(Beginning of Record excerpts)

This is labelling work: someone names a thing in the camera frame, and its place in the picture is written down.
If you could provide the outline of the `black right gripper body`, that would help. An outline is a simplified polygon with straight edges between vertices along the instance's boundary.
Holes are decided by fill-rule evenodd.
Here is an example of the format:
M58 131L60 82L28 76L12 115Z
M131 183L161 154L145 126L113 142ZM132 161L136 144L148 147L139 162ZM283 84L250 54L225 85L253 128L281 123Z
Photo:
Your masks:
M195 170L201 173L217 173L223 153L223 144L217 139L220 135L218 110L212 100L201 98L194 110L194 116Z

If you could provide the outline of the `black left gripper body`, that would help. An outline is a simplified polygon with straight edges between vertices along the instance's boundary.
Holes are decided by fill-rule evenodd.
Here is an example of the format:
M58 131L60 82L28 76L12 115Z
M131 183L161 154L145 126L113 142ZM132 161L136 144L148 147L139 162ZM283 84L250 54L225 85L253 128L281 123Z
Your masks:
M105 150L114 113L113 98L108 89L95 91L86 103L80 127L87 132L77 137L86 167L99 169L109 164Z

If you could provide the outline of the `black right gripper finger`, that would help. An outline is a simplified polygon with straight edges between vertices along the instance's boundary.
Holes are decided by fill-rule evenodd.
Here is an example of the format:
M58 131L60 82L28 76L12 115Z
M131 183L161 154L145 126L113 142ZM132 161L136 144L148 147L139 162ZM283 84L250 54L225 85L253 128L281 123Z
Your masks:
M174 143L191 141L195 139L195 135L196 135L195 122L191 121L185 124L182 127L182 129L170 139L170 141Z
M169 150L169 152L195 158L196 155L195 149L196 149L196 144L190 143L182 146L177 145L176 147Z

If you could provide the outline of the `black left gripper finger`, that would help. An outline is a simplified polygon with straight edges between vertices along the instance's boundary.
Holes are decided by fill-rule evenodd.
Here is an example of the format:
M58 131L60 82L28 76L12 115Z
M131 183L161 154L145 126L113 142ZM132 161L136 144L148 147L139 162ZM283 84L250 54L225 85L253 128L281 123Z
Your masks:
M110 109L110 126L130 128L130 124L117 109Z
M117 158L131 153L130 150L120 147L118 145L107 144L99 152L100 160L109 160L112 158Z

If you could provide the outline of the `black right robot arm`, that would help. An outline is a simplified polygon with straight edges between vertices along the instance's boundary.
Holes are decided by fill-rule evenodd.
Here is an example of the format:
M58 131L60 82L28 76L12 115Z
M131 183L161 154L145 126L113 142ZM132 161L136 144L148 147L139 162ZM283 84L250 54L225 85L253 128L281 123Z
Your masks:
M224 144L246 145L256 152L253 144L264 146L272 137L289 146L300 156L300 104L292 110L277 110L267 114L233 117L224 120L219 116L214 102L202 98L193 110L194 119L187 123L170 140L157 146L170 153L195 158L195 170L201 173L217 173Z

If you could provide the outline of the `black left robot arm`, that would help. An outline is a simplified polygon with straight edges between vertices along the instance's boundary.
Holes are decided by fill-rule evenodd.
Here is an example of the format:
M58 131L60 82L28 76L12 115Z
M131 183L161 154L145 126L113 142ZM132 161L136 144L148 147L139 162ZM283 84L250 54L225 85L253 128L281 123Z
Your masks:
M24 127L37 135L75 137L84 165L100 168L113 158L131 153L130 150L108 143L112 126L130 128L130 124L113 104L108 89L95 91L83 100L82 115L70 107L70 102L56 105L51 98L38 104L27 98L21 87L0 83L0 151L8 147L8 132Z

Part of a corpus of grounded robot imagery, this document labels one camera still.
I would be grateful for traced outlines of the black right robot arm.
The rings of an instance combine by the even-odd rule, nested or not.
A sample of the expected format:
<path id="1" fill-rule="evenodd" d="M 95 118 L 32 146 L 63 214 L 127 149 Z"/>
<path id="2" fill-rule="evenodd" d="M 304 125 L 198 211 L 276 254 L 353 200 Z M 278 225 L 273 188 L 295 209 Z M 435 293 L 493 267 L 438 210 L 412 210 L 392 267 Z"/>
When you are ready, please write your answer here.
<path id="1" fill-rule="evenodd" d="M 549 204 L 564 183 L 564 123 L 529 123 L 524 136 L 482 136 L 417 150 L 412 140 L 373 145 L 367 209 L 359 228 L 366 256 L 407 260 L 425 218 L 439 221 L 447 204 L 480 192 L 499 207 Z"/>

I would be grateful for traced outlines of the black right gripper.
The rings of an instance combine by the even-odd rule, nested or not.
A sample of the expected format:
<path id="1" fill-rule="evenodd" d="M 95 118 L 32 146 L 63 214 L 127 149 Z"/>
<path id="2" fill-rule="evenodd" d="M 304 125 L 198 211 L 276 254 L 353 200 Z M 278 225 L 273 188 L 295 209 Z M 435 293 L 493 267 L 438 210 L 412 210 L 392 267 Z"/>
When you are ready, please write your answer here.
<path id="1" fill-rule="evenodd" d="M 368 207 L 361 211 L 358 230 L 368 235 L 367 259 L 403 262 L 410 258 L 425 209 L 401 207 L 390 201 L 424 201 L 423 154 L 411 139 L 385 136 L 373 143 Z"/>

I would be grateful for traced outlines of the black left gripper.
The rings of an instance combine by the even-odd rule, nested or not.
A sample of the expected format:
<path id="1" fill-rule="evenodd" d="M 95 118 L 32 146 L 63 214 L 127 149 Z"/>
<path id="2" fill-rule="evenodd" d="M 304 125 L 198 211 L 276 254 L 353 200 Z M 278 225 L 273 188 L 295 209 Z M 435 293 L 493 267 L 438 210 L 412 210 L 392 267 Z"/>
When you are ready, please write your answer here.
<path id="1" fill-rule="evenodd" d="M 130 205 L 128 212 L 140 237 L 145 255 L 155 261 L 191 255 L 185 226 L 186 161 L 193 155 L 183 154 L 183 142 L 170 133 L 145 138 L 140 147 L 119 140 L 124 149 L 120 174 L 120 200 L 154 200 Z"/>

(End of Record excerpts)

Work order: Every one of the entries must be printed exactly.

Result of this exercise:
This is labelling work: someone names a thing in the camera frame, and its place in the picture is written down.
If you could provide the outline of the `black right gripper body`, that would help. An outline is a simplified polygon with straight edges between vertices along the instance's boundary.
Holes are decided by fill-rule evenodd.
Here is an example of the format:
M58 131L60 82L28 76L12 115Z
M131 183L161 154L145 126L113 142ZM132 161L136 144L148 147L139 162ZM283 84L250 54L225 85L253 128L281 123Z
Photo:
Your masks:
M195 170L201 173L217 173L223 153L223 144L217 139L220 135L218 110L212 100L201 98L194 110L194 116Z

If you could provide the outline of the `black left gripper body`, that would help. An outline is a simplified polygon with straight edges between vertices along the instance's boundary.
Holes are decided by fill-rule evenodd.
Here is an example of the format:
M58 131L60 82L28 76L12 115Z
M131 183L161 154L145 126L113 142ZM132 161L136 144L148 147L139 162ZM283 84L250 54L225 85L253 128L281 123Z
Your masks:
M105 150L114 113L113 98L108 89L95 91L86 103L80 127L87 132L77 137L86 167L99 169L109 164Z

If you could provide the outline of the `black right gripper finger`, that would help. An outline is a simplified polygon with straight edges between vertices along the instance's boundary.
Holes are decided by fill-rule evenodd.
Here is an example of the format:
M58 131L60 82L28 76L12 115Z
M131 183L161 154L145 126L113 142ZM132 161L136 144L148 147L139 162ZM283 84L250 54L225 85L253 128L281 123Z
Your masks:
M174 143L191 141L195 139L195 135L196 135L195 122L191 121L185 124L182 127L182 129L170 139L170 141Z
M169 150L169 152L195 158L196 155L195 149L196 149L196 144L190 143L182 146L177 145L176 147Z

If you could provide the outline of the `black left gripper finger`, that would help. An outline is a simplified polygon with straight edges between vertices along the instance's boundary.
Holes are decided by fill-rule evenodd.
Here is an example of the format:
M58 131L60 82L28 76L12 115Z
M131 183L161 154L145 126L113 142ZM132 161L136 144L148 147L139 162ZM283 84L250 54L225 85L253 128L281 123Z
Your masks:
M110 109L110 126L130 128L130 124L117 109Z
M117 158L131 153L130 150L120 147L118 145L107 144L99 152L100 160L109 160L112 158Z

If you could provide the outline of the `black right robot arm`, that would help. An outline is a simplified polygon with straight edges between vertices along the instance's boundary.
Holes are decided by fill-rule evenodd.
Here is an example of the format:
M58 131L60 82L28 76L12 115Z
M131 183L161 154L145 126L113 142ZM132 161L136 144L148 147L139 162ZM283 84L250 54L225 85L253 128L281 123Z
Your masks:
M224 144L246 145L256 152L253 144L264 146L272 137L289 146L300 156L300 104L292 110L277 110L267 114L233 117L224 120L219 116L214 102L202 98L193 110L194 119L187 123L170 140L157 146L170 153L195 158L195 170L201 173L217 173Z

If you could provide the outline of the `black left robot arm`, that would help. An outline is a simplified polygon with straight edges between vertices along the instance's boundary.
Holes are decided by fill-rule evenodd.
Here is an example of the format:
M58 131L60 82L28 76L12 115Z
M131 183L161 154L145 126L113 142ZM132 161L136 144L148 147L139 162ZM283 84L250 54L225 85L253 128L281 123Z
Your masks:
M24 127L37 135L75 137L84 165L100 168L113 158L131 153L130 150L108 143L112 126L130 128L130 124L113 104L108 89L95 91L83 100L82 115L70 107L70 102L56 105L51 98L38 104L27 98L21 87L0 83L0 151L8 147L8 132Z

Part of a corpus of grounded robot imagery, this document labels one camera still.
I would be grateful for traced outlines of the black right robot arm.
The rings of an instance combine by the even-odd rule, nested or not.
A sample of the expected format:
<path id="1" fill-rule="evenodd" d="M 95 118 L 32 146 L 63 214 L 127 149 Z"/>
<path id="2" fill-rule="evenodd" d="M 304 125 L 198 211 L 276 254 L 353 200 Z M 278 225 L 273 188 L 295 209 Z M 435 293 L 493 267 L 438 210 L 412 210 L 392 267 Z"/>
When you are ready, please write your answer here.
<path id="1" fill-rule="evenodd" d="M 549 204 L 564 183 L 564 123 L 529 123 L 524 136 L 482 136 L 417 150 L 412 140 L 373 145 L 367 209 L 359 228 L 366 256 L 407 260 L 425 218 L 439 221 L 447 204 L 480 192 L 499 207 Z"/>

I would be grateful for traced outlines of the black right gripper.
The rings of an instance combine by the even-odd rule, nested or not.
A sample of the expected format:
<path id="1" fill-rule="evenodd" d="M 95 118 L 32 146 L 63 214 L 127 149 Z"/>
<path id="2" fill-rule="evenodd" d="M 304 125 L 198 211 L 276 254 L 353 200 Z M 278 225 L 273 188 L 295 209 Z M 435 293 L 493 267 L 438 210 L 412 210 L 392 267 Z"/>
When you are ready, please write your answer here.
<path id="1" fill-rule="evenodd" d="M 368 207 L 361 211 L 358 230 L 368 235 L 367 259 L 403 262 L 410 258 L 425 209 L 401 207 L 390 201 L 424 201 L 423 154 L 411 139 L 385 136 L 373 143 Z"/>

I would be grateful for traced outlines of the black left gripper.
The rings of an instance combine by the even-odd rule, nested or not.
A sample of the expected format:
<path id="1" fill-rule="evenodd" d="M 95 118 L 32 146 L 63 214 L 127 149 Z"/>
<path id="2" fill-rule="evenodd" d="M 304 125 L 198 211 L 276 254 L 353 200 Z M 278 225 L 273 188 L 295 209 Z M 435 293 L 493 267 L 438 210 L 412 210 L 392 267 Z"/>
When you are ready, please write your answer here.
<path id="1" fill-rule="evenodd" d="M 130 205 L 128 212 L 140 237 L 145 255 L 155 261 L 191 255 L 185 226 L 186 161 L 193 155 L 183 154 L 183 142 L 170 133 L 145 138 L 140 147 L 119 140 L 124 149 L 120 174 L 120 200 L 154 200 Z"/>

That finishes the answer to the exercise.